The Woz Plan

Apple The First 50 Years.

I’m enjoying David Pogue’s book Apple: The First 50 Years, as it’s bringing back a lot of memories.

Woz testing his blue box.

Not that I was an Apple fan during its first 25 years or so. When I first discovered computers in the early 1980s, I pretty much avoided Apple and found them annoying. Unlike Microsoft, which I hated with a passion, even before they teamed up with IBM and released DOS on the world.

The Steves show off one of the first finished Apple I boards.

But I couldn’t help but follow the ups and downs of Apple and the two Steves, Jobs and Wozniak, as they were constantly in the tech news.   

I had formed opinions of the two Steves, based on rather incomplete information back then. I thought of Steve Wozniak as a brilliant tech guy who was behind whatever innovative tech advances Apple had made. And I considered Steve Jobs as a ruthless asshole who exploited Wozniak and everyone around him to get what he wanted.

It would be years before I developed a more nuanced picture of Jobs.

Steve Jobs poses with his IPO check from Mike Markkula.

Meanwhile, Pogue’s book is filled with delightful details about Woz such as this.

The Woz Plan

Some original Apple team members remember Apple’s IPO with more bitterness than affection.

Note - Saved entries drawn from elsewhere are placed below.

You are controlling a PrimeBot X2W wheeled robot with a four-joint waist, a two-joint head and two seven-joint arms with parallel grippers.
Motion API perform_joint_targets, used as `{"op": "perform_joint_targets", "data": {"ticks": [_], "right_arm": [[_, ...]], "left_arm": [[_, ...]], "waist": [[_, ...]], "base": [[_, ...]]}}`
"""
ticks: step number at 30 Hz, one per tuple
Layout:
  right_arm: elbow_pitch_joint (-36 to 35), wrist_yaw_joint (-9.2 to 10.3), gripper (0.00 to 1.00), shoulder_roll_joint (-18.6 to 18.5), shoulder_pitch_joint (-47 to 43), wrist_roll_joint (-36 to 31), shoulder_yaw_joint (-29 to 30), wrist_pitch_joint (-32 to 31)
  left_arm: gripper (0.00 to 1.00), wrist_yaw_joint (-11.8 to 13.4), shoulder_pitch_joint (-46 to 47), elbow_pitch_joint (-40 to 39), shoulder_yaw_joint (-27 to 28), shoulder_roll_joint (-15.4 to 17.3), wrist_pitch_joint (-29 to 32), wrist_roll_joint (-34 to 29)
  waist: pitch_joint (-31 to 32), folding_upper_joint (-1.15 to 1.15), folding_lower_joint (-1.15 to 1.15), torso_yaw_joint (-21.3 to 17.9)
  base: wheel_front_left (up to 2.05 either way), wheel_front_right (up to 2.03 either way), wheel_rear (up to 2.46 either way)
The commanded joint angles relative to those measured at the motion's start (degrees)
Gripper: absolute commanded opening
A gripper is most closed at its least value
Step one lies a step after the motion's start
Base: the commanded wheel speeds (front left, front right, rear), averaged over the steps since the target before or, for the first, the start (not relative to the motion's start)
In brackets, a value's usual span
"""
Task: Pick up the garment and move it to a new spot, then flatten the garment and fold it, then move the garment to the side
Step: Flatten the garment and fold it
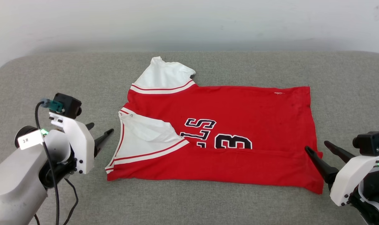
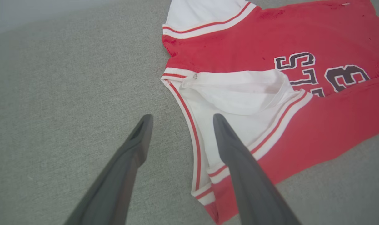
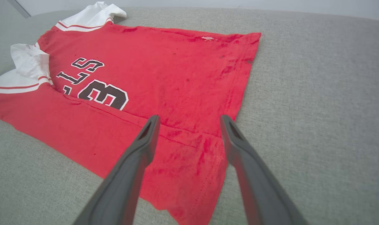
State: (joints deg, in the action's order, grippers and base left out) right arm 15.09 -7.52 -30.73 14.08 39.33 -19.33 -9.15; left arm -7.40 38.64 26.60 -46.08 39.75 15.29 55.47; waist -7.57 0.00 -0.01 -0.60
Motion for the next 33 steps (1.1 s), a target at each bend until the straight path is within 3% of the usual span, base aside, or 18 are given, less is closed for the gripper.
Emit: {"op": "perform_joint_targets", "data": {"ticks": [1,9,12,33], "right_arm": [[-0.36,0.07,1.00,0.37,-0.60,-0.38,0.32,-0.12],[-2.02,0.07,1.00,1.40,-1.29,-1.33,1.61,-1.49],[-2.37,0.06,1.00,1.61,-1.03,-1.56,1.78,-1.82],[-2.36,0.06,1.00,2.69,1.97,-1.93,1.01,-1.88]], "left_arm": [[1.00,-0.02,1.00,-1.13,-0.74,0.55,2.06,0.56],[1.00,0.10,3.36,-4.74,-4.20,2.00,16.56,4.01],[1.00,0.18,3.15,-4.05,-5.15,1.81,18.77,4.20],[1.00,0.00,-1.07,5.01,-14.08,-2.61,22.39,4.46]], "waist": [[0.21,0.00,0.01,0.22],[0.00,0.00,0.01,0.04],[-0.50,0.00,0.01,-0.48],[-4.45,0.00,0.01,-2.93]], "base": [[0.00,0.00,0.00],[0.00,0.00,0.00],[0.00,0.00,0.00],[0.00,0.00,0.00]]}}
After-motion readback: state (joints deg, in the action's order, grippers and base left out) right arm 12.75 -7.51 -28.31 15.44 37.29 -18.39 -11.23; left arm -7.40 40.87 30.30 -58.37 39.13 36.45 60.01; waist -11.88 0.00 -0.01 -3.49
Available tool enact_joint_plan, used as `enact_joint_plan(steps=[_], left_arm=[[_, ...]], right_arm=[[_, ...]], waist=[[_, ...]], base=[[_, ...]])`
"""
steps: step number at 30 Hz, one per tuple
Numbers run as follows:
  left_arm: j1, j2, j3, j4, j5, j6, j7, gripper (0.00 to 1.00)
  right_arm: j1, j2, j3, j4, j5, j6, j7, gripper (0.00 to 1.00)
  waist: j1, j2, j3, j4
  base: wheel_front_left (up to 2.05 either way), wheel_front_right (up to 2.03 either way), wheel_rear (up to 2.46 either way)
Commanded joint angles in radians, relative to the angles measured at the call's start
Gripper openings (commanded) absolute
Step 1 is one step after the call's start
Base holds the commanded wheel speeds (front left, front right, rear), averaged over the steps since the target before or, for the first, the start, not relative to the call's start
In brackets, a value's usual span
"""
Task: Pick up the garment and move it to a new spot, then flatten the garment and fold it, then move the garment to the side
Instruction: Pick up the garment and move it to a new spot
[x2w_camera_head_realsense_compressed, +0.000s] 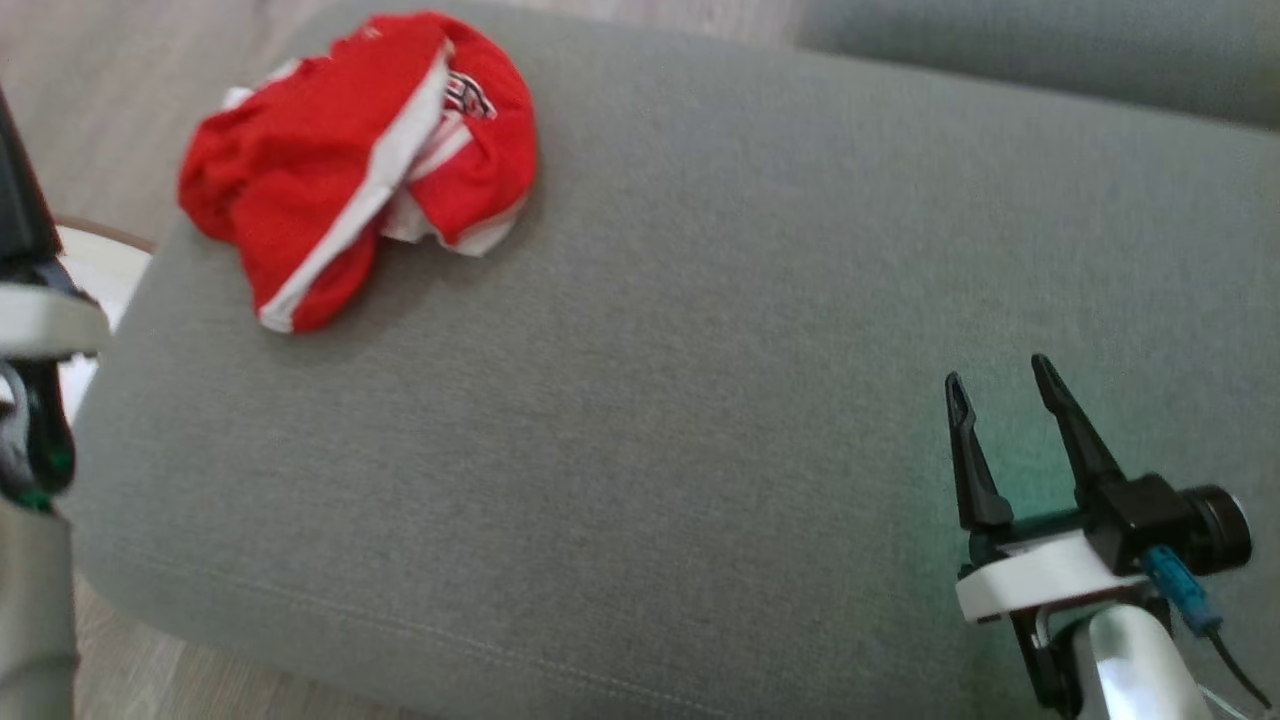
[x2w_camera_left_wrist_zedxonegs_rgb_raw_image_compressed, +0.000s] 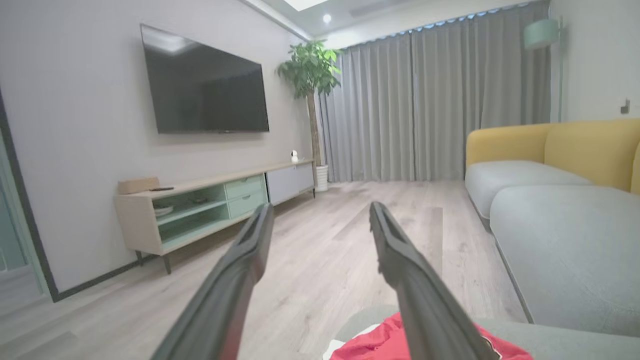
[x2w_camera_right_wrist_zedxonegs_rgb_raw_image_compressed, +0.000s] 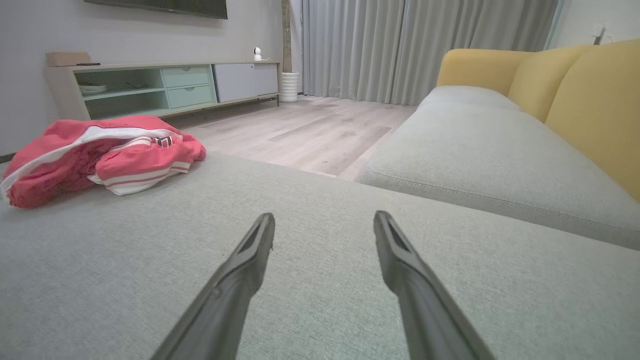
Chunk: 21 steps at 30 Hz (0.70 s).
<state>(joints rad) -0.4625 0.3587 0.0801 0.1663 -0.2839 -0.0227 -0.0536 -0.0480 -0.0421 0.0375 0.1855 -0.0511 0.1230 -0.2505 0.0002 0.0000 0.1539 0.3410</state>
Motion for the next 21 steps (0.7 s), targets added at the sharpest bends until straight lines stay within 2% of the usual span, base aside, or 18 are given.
enact_joint_plan(steps=[1,5,10,15,21], left_arm=[[-0.057,0.05,0.037,0.005,-0.008,-0.004,0.011,1.0],[-0.141,0.062,0.011,0.176,-0.027,-0.033,0.057,1.0],[-0.197,0.049,-0.051,0.354,-0.024,-0.065,0.077,1.0],[-0.233,0.021,-0.112,0.469,-0.056,-0.096,0.079,1.0],[-0.268,0.006,-0.186,0.564,-0.094,-0.106,0.099,1.0]], right_arm=[[-0.031,-0.008,0.024,-0.035,-0.012,0.008,-0.003,1.0],[-0.037,-0.008,0.022,-0.051,-0.034,0.008,0.012,1.0],[-0.03,-0.008,0.014,-0.075,-0.056,0.008,0.027,1.0],[-0.022,-0.008,-0.004,-0.096,-0.076,0.008,0.037,1.0],[-0.023,-0.008,-0.004,-0.121,-0.086,0.008,0.044,1.0]], waist=[[-0.0002,0.0,0.057,-0.037],[-0.0002,0.0,0.126,-0.069],[-0.0002,0.0,0.19,-0.09],[-0.0002,0.0,0.238,-0.09],[-0.0002,0.0,0.277,-0.088]], base=[[0.0,0.0,0.0],[0.0,0.0,0.0],[0.0,0.0,0.0],[0.0,0.0,0.0],[0.0,0.0,0.0]])
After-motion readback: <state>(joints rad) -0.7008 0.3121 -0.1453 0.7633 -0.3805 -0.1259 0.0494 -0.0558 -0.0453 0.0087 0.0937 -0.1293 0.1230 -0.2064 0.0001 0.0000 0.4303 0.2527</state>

Apple’s policy was to offer stock options to full-time employees, but not to hourly contractors. Unfortunately, that latter category included many of the guys who had helped the two Steves create their first machines. Randy Wigginton, Chris Espinosa, and Bill Fernandez received no stock at all.

Most shocking was the case of Daniel Kottke: Jobs’s best friend at Reed, his travel companion in India, Apple’s very first paid employee, working in the Jobs garage to assemble Apple I boards. And after all of this, “Steve just cut me. He cut me off. He iced me,” Kottke says. “Everyone I worked with became a millionaire. Everyone.”

Wozniak, horrified, responded by devising the Woz Stock Plan. It had two parts. First, he offered up to 2,000 of his own shares at his own option price—$5, far below the $22 opening-bell price—to about 40 marketing executives, engineers, and others who’d been issued only small amounts of stock. “Almost everybody who participated in the Woz Plan ended up being able to buy a house and become relatively comfortable,” Woz says. “I’m glad of that.”

The other part of the Woz Plan covered those earliest Apple employees, that small circle of his best and oldest friends. “These employees weren’t just around,” Woz says. “I thought of them as part of the family, the family that had helped me design the Apple I and Apple II computers.”

Over the discomfort of Apple’s lawyers and accountants, Woz gifted them thousands of his shares outright, worth about $1 million per person.

To this day, Chris Espinosa hangs on to the pink “While You Were Out” slip from the Bandley 4 receptionist. It said that a broker at Morgan Stanley needed to talk to him. “An account had been created in my name with a notable amount of shares of Apple stock, and he needed my Social Security number,” he says. “I ended up using that as a down payment on a house.”

Woz is the first to tell you that the Woz Plan barely impacted his own wealth; he and his wife, Alice, bought a lovely house in Scotts Valley, in the middle of the Santa Cruz Mountains. But to this day, tech historians hold up the legend of the Woz Plan as a rare example of a tech founder spreading the wealth instead of hoarding it.